Jenny Munezero was two months old the night the soldiers attacked, and the only one left alive in her family’s house. “To this day nobody knows why I wasn’t killed. It’s still a mystery,” says Munezero.
With a Hutu father and a Tutsi mother, Munezero was born in 1993 in Burundi, a nation on the brink of civil war due to years of ethnic conflict. The Munezero family knew they needed to leave when the Burundian Civil War, which went on to last eight years, began in 1993. Her father, who had been a prominent government official, fled to Tanzania, and her mother fled separately soon after, leaving the new baby behind.
“My mom didn’t know where I was. My dad didn’t know where I was,” Munezero says. She would eventually reunite with her parents in a Tanzanian refugee camp.
After her parents left Burundi, soldiers attacked the family home where Munezero and several others still lived. Munezero was rescued by kind neighbors and eventually carried to the refugee camp in Tanzania where her father had taken shelter.

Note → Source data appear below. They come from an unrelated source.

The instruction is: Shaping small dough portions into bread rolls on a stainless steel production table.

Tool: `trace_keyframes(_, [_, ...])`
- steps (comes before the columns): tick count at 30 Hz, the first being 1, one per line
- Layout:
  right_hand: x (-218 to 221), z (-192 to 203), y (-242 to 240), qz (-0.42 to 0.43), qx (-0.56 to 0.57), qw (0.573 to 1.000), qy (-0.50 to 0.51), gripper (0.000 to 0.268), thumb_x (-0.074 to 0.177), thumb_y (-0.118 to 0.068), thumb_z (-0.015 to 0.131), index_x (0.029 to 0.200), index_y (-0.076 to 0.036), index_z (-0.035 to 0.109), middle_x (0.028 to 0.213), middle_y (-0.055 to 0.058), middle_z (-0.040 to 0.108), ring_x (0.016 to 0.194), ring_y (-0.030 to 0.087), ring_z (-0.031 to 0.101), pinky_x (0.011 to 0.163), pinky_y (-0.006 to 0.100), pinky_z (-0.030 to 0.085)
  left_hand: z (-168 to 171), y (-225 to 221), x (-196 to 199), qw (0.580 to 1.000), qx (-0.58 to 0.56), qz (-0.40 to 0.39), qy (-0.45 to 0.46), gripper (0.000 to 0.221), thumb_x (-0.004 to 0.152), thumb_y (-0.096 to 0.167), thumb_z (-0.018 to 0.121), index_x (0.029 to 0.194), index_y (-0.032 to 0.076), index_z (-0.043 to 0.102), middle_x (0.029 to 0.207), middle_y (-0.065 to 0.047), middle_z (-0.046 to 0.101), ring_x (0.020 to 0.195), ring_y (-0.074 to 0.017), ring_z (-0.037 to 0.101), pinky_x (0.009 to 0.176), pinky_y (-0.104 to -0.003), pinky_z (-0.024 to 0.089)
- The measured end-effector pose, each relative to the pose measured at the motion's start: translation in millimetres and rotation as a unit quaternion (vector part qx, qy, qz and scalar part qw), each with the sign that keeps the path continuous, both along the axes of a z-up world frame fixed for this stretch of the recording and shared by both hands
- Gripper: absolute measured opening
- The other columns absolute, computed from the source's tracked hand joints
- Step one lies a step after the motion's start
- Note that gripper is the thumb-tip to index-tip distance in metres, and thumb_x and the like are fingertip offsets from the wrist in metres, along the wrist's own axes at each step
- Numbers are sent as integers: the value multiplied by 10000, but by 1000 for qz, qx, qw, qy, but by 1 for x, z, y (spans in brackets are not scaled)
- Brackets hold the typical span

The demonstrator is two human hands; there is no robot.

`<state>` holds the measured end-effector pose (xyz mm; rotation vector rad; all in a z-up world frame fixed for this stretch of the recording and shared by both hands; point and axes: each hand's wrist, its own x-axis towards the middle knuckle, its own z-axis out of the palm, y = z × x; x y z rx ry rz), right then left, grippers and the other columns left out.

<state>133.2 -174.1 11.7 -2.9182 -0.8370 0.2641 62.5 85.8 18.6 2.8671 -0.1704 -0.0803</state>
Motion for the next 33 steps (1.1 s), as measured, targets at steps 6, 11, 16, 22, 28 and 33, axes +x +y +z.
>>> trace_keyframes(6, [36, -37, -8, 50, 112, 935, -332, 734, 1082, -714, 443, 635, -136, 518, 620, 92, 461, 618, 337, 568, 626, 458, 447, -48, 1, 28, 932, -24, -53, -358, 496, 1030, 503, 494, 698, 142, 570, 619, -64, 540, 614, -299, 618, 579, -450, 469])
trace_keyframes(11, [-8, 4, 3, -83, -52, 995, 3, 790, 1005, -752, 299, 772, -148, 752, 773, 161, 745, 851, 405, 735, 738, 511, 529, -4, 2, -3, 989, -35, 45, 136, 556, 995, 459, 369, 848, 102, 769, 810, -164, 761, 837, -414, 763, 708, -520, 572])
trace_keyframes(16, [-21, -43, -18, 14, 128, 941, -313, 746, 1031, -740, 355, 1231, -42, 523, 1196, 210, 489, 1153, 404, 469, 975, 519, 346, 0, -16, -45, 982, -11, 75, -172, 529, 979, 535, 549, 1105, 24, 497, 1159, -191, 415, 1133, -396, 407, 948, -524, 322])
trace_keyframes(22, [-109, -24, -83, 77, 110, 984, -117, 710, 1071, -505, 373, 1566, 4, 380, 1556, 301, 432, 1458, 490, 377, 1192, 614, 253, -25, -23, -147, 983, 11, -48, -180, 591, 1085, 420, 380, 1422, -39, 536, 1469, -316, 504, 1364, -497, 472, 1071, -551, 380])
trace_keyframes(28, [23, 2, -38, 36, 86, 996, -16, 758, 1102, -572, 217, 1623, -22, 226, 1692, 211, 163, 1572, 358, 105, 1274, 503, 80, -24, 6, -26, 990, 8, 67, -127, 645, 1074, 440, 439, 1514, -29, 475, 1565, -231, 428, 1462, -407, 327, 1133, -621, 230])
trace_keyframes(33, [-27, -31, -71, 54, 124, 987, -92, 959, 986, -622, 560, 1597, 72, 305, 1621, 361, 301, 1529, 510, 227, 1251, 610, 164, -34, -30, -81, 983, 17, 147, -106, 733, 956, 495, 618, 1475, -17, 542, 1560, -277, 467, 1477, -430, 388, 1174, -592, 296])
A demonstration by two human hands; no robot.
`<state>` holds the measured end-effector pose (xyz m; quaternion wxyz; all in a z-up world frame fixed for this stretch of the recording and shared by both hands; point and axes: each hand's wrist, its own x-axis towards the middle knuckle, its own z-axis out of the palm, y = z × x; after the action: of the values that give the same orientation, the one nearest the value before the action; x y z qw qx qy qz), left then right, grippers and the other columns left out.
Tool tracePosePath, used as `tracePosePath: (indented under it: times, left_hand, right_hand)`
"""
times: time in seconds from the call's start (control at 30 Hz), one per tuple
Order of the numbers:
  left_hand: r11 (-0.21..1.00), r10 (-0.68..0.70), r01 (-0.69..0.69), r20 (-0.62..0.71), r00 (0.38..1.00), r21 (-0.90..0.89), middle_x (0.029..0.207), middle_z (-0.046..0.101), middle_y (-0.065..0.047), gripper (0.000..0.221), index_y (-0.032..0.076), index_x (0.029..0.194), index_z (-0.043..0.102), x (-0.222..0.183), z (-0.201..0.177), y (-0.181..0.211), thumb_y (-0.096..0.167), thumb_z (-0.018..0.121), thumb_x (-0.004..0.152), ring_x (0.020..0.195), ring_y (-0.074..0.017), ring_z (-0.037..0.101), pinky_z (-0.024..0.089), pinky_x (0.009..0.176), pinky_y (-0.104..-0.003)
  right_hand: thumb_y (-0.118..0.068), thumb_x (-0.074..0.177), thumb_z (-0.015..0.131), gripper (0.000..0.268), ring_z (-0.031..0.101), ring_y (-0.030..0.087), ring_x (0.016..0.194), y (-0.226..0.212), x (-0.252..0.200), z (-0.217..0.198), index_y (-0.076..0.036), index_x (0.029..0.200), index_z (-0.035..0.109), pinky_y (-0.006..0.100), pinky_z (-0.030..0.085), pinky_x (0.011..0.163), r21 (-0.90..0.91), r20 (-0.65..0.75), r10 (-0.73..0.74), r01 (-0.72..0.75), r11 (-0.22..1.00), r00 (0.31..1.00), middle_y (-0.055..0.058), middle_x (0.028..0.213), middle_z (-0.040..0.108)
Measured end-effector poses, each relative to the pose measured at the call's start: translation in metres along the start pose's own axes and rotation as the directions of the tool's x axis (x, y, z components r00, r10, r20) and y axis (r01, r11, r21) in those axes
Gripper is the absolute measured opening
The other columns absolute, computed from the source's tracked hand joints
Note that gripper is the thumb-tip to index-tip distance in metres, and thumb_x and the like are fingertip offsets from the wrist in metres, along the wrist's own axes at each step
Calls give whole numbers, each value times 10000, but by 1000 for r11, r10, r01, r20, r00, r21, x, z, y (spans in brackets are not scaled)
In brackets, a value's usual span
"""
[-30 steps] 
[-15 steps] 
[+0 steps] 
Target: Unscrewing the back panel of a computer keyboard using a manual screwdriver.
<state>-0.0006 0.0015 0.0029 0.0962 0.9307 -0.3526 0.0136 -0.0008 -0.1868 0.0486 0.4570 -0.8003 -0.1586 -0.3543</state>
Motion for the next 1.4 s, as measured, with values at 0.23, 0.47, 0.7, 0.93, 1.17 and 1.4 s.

In the camp, Munezero’s mother became pregnant with her younger sister, Divine. But just a day after the birth, her mother died. Her father quickly spiraled into a depression. Having spent his own childhood in a refugee camp, he began to feel hopeless about the prospect of a better life.
However, a couple of years later, he remarried and Munezero’s other siblings were born. “My stepmother did so much for us,” remembers Munezero. “She’s a very strong woman. She wanted us to focus on school.”
Her father, who had received an engineering degree, started small businesses for her stepmother to run while he did construction work in different areas around Tanzania.
In 2006, the family was finally approved for resettlement in the U.S. and were settled in Beaverton, Oregon.
They arrived on the Fourth of July and, mistaking the fireworks for the familiar sounds of a military attack, the whole family hid under the bed. “Even after the translator told us what was happening, it was too late. We stayed terrified the whole night,” recalls Munezero.
Since arriving in the U.S., Munezero has excelled in her studies, earning her degree in business management from Portland State University in 2018. “This time I didn’t slack like in the camp, where school seemed pointless,” she says. “I took it very seriously.”
After graduation, she worked as an accountant until she met her fiancé, electrical engineer Innocent Irakoze, and moved to Dallas to prepare for their wedding in December 2019. Having both arrived as refugees from Burundi, the two connected after meeting at a party. “We found what we were looking for in each other,” says Munezero.
The young couple is following Burundian cultural traditions surrounding marriage. “He sends his elders to talk to my father’s elders about the dowry. They go back and forth until they agree, and once they agree, we throw a big party to celebrate,” explains Munezero.
Navigating Burundian tradition after growing up in a refugee camp in Tanzania, and then adopting American culture, is a challenge of its own, she says. “I’m still trying to figure out what the tradition is. I grew up in a refugee camp —not in Burundi. It’s not like I know what happens when people get married,” relates Munezero.
Looking towards the future, Munezero has plans to start a nonprofit and educate women from Burundi about women’s health issues. She also wants to have kids and adopt a child from Burundi. “There’s not one generation there that has not gone through war,” states Munezero. “I want to give a child hope—what I received.”
2 thoughts on “Hope for a New Generation”
I wish you a very bright future Jenny! And know that when you pass throught many trials, it is because of your blessings wich are a head of you.
Good that you could endure those challenges in your younger years and become the woman you are today. Sometimes we don’t know why things happen to us until we can look back and say this very difficult experience helped me to better understand who I am today.